Phillips, William (2)
Phillips, William (2)
a minister of the Methodist Episcopal Church, was born in Jessamine County, Kentucky, May 7, 1797. Even as a youth he exhibited talents of a superior order. He received a carefiul and pious training, but he did not as a young man make any outward profession of religion; and after entering political life, and while engaged for several years as a successful teacher, he became even less considerate of his higher and immortal interests, and sought refuge from the accusations, of conscience in the dark and cheerless regions of infidelity. His early impressions of religious truth were, however, strong and abiding, and he was finally converted, and deeply impressed with the idea that he was called of God to enter the Christian ministry.
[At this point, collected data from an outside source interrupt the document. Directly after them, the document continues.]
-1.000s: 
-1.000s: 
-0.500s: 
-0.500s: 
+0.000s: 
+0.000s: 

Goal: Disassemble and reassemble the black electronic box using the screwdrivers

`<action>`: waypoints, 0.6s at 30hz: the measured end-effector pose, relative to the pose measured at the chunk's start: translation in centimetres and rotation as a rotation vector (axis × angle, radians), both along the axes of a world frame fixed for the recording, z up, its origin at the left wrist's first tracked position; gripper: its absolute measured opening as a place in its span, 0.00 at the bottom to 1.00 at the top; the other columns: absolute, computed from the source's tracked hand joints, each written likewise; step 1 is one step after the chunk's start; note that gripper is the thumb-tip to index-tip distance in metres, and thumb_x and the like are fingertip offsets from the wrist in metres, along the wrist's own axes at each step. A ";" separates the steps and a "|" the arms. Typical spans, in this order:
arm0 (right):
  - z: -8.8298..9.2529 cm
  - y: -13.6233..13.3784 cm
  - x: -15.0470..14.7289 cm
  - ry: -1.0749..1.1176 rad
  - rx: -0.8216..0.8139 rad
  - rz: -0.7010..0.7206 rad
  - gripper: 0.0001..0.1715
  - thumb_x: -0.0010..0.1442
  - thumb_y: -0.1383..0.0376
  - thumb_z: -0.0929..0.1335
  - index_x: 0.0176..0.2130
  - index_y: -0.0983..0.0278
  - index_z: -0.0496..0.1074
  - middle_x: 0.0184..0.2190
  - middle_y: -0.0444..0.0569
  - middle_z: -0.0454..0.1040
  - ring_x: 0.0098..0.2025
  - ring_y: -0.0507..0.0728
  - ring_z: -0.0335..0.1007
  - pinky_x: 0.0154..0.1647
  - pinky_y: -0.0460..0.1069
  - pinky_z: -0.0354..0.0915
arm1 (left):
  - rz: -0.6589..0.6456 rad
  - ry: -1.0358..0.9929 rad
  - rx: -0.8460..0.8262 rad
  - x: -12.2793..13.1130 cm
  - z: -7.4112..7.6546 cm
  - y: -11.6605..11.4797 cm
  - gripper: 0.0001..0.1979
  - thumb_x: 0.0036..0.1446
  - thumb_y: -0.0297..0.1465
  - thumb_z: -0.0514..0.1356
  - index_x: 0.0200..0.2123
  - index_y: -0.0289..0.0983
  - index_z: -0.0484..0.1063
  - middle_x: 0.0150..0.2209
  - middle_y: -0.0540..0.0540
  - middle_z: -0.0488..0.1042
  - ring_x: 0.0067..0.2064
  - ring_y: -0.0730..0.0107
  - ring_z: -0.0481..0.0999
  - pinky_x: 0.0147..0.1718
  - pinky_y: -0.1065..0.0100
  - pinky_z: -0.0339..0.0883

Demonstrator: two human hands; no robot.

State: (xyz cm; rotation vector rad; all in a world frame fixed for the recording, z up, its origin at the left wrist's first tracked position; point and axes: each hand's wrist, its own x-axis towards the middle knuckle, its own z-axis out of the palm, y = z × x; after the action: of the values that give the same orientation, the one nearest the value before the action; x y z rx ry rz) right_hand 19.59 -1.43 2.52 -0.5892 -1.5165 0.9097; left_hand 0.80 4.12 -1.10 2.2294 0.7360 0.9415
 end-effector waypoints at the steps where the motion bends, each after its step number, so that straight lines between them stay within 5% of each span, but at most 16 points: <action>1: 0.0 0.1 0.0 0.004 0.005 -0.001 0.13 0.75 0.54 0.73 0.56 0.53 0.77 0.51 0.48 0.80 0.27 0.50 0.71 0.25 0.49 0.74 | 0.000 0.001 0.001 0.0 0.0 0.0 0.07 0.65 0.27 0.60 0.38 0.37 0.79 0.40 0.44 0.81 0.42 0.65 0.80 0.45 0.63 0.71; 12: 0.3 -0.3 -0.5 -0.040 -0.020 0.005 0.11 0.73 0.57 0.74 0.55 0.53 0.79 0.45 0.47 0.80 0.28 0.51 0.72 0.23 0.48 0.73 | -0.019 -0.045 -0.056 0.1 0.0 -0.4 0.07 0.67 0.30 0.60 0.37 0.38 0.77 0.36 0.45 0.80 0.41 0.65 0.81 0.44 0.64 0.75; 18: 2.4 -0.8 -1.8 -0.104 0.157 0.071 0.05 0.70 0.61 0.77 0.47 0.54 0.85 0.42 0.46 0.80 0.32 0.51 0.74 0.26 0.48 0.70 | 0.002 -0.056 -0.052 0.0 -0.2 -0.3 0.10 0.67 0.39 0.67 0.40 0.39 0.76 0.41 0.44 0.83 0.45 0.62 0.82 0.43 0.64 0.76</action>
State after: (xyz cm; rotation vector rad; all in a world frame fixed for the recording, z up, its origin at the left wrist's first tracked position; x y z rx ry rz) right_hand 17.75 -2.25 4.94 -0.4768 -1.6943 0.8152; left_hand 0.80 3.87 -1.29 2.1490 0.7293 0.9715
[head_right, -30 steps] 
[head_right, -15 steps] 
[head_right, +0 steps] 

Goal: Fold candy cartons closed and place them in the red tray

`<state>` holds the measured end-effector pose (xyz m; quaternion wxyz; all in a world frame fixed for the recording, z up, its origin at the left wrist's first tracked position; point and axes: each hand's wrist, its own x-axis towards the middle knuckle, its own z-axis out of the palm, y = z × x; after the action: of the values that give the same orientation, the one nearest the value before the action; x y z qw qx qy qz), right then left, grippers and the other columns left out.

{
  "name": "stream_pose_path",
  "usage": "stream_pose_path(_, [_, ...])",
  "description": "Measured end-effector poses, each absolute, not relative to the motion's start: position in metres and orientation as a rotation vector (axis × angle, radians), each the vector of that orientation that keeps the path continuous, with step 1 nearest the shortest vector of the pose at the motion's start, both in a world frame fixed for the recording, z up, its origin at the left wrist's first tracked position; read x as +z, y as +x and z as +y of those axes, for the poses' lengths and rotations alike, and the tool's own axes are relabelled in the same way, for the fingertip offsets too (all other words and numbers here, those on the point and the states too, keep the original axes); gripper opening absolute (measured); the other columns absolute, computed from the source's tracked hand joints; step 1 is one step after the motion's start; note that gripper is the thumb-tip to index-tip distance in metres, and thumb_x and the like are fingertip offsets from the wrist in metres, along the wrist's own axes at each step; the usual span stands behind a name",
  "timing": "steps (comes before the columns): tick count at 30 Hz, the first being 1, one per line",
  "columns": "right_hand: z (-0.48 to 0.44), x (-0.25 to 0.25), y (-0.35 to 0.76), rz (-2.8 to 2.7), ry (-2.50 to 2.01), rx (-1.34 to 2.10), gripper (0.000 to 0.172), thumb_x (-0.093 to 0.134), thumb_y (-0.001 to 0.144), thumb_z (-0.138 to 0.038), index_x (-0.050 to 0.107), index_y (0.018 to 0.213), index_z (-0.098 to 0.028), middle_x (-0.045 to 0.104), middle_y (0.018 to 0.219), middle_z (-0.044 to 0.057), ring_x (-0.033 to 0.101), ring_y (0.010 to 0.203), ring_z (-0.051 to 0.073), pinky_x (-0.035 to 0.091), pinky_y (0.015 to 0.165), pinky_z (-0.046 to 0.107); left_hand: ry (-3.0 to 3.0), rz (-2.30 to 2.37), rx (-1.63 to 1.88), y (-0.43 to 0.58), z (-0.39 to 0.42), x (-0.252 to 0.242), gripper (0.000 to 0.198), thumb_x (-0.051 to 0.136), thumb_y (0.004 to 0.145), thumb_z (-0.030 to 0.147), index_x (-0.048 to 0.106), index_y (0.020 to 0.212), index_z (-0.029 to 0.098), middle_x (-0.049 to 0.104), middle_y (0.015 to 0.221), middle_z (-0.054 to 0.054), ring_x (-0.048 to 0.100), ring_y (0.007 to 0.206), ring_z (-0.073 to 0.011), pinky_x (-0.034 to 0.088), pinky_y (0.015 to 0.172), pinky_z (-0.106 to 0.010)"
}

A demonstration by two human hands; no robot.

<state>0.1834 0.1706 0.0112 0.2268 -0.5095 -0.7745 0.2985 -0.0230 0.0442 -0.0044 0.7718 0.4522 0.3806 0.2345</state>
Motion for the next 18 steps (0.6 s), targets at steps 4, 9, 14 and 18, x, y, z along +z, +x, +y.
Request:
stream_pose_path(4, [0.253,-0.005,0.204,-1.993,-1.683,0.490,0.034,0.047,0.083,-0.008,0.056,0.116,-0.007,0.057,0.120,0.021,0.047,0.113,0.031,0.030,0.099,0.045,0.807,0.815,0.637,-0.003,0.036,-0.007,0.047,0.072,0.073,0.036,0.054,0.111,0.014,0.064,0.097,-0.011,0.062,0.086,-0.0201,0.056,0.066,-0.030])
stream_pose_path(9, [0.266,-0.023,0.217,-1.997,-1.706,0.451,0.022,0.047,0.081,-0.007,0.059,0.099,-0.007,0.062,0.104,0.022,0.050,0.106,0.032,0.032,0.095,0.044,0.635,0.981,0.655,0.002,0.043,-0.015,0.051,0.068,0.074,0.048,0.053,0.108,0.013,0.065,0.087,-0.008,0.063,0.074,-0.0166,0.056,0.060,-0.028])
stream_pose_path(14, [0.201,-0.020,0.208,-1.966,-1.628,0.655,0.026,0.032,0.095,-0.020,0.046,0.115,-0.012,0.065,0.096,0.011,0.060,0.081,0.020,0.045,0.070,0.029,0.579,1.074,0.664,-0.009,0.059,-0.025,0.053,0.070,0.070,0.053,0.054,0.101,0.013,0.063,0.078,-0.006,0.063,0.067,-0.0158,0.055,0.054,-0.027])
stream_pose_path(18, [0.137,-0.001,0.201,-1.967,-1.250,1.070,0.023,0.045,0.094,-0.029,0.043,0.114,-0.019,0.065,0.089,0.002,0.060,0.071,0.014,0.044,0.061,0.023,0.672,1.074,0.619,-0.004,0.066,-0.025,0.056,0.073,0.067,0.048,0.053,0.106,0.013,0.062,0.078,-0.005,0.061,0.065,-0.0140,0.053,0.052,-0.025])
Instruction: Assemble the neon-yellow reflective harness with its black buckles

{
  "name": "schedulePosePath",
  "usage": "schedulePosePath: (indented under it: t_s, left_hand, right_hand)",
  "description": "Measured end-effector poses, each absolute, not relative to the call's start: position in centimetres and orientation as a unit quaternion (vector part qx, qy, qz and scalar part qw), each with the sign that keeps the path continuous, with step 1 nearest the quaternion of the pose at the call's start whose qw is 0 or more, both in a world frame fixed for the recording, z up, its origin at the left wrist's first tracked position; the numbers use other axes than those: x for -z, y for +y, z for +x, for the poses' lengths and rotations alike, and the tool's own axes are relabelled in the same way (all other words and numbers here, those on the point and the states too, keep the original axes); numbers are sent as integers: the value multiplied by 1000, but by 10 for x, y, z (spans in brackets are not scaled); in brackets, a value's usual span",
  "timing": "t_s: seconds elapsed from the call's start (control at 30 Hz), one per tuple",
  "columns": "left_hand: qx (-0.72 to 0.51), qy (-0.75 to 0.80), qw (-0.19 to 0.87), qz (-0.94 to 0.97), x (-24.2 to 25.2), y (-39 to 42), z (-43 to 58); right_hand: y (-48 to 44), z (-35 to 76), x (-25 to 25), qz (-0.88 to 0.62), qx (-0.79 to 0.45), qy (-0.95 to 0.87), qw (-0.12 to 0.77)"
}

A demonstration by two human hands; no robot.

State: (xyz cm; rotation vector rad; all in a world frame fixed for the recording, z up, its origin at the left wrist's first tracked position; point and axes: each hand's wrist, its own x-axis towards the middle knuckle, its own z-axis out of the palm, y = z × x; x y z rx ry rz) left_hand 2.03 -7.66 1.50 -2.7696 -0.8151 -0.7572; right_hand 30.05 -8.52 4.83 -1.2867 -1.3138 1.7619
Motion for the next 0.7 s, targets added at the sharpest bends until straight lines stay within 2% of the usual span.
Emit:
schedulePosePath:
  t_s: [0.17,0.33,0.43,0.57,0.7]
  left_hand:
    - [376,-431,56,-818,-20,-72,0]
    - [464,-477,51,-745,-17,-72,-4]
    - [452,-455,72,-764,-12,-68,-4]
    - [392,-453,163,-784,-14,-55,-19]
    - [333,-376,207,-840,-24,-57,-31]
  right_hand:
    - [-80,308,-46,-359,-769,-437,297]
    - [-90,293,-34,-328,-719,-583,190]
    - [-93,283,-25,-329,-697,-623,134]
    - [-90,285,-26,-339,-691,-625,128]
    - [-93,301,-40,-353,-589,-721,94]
December 27, 1828, he was licensed as a local preacher. In the fall of 1831 he was received into the Kentucky Conference. He was appointed consecutively to the Winchester Circuit, Lexington Circuit, and Newport and Covington stations. He was also assistant editor of the Western Christian Advocate, serving for one year by appointment of the Book Committee, and then by vote of the General Conference of 1836. Among his numerous contributions to that journal was a series of articles on the peculiar tenets of Alexander Campbell, which excited very considerable attention. These were republished, by request of the Ohio Conference, after Mr. Phillips's death, which occurred June 22, 1836, only a few weeks after his election by the General Conference.